*TASK ITEM:*
Look below for the line that has "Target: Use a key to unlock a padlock". Set down the lines from there through the line that has "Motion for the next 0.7", exactly as written.

*MATERIAL SHOWN:*

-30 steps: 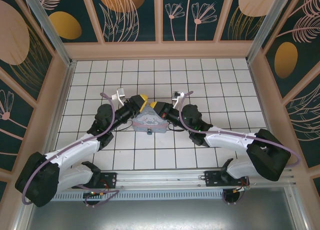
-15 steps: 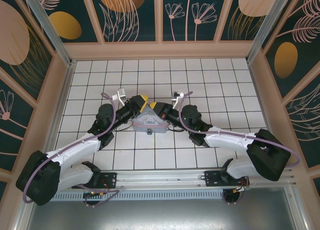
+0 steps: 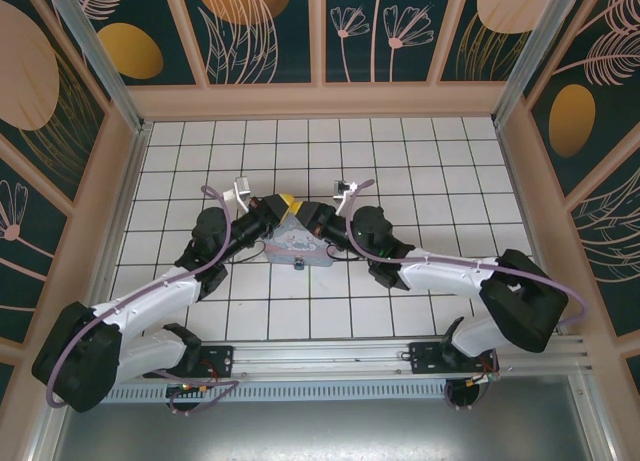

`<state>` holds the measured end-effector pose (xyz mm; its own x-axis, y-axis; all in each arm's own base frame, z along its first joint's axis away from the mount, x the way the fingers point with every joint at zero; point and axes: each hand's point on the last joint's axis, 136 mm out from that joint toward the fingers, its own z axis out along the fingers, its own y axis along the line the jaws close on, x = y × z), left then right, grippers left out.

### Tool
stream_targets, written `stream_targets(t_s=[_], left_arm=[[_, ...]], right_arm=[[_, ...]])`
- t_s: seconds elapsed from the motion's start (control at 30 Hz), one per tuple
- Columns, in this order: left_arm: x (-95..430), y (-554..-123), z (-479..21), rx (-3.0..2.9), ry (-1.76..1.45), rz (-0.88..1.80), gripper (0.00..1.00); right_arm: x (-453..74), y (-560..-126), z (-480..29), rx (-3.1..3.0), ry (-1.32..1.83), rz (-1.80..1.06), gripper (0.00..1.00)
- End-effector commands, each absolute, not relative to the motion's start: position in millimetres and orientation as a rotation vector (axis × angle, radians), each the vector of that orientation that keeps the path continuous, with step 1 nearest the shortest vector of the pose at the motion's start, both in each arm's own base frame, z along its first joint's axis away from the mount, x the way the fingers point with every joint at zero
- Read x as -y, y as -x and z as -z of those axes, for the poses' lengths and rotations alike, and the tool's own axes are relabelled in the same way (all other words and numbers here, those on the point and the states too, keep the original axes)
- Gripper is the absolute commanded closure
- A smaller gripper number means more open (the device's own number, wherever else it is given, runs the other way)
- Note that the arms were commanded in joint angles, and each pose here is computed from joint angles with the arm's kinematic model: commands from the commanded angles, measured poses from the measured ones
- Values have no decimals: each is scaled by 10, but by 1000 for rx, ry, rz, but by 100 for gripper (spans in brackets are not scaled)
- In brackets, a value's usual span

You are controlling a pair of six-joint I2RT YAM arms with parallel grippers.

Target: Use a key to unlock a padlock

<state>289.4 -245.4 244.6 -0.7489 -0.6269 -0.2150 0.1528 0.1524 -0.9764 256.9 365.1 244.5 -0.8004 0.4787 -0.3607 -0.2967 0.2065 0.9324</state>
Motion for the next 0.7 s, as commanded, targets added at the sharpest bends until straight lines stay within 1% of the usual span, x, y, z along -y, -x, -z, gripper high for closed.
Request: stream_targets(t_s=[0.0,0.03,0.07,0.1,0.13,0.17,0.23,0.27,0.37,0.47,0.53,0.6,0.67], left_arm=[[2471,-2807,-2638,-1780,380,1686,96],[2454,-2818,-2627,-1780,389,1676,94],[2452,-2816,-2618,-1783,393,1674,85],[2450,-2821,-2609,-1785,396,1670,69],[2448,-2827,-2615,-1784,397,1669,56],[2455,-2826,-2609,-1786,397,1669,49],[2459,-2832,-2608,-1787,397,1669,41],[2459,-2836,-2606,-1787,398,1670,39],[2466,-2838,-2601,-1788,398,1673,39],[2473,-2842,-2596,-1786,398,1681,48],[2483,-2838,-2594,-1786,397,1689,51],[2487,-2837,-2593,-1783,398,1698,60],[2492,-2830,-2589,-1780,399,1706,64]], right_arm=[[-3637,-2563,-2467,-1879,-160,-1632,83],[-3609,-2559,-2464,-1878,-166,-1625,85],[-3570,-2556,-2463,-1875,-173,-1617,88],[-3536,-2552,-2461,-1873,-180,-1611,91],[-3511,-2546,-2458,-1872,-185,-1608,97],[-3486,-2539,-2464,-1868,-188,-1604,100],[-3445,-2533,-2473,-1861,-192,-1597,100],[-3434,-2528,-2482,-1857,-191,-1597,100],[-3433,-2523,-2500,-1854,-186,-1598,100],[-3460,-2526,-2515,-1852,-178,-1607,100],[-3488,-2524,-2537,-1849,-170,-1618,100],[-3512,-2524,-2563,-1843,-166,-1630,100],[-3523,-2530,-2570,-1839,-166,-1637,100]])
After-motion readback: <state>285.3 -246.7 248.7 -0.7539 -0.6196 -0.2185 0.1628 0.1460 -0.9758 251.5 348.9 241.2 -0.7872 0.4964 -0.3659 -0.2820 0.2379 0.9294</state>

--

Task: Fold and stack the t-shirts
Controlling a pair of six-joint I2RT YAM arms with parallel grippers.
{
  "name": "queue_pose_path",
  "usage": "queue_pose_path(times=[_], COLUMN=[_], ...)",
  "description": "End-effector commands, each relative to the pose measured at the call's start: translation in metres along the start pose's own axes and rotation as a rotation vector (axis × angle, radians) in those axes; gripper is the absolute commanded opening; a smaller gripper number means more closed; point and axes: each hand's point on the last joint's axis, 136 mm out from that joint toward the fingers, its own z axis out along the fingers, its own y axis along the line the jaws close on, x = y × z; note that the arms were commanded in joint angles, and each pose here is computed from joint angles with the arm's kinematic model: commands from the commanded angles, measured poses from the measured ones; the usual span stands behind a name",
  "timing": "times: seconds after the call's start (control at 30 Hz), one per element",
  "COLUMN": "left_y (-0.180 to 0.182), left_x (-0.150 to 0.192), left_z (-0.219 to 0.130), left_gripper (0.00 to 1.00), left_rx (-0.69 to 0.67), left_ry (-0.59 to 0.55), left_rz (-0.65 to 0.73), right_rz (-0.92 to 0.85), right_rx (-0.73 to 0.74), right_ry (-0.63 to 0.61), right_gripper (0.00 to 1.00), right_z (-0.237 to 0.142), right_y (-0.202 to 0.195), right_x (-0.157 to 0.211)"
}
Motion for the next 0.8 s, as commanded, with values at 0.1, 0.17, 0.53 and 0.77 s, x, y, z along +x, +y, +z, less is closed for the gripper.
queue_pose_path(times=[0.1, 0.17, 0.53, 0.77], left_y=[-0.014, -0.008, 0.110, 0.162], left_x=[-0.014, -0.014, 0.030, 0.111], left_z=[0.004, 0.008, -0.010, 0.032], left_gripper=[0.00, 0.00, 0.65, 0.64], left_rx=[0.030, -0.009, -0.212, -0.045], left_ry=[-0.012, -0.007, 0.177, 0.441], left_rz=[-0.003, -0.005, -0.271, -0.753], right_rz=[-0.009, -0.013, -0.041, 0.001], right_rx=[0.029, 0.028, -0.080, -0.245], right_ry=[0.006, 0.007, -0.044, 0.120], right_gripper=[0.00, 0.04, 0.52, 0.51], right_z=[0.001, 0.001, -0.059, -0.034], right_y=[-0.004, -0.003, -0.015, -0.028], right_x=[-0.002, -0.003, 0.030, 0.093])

*ANSWER BOX:*
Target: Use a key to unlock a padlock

<state>289.4 -245.4 244.6 -0.7489 -0.6269 -0.2150 0.1528 0.1524 -0.9764 256.9 365.1 244.5 -0.8004 0.4787 -0.3607 -0.2967 0.2065 0.9324</state>
Motion for the next 0.7 s, as commanded, targets added at the sharpest bends until straight lines stay within 1% of the usual span, x, y, z along -y, -x, -z, gripper high for closed.

The output is complete as shown.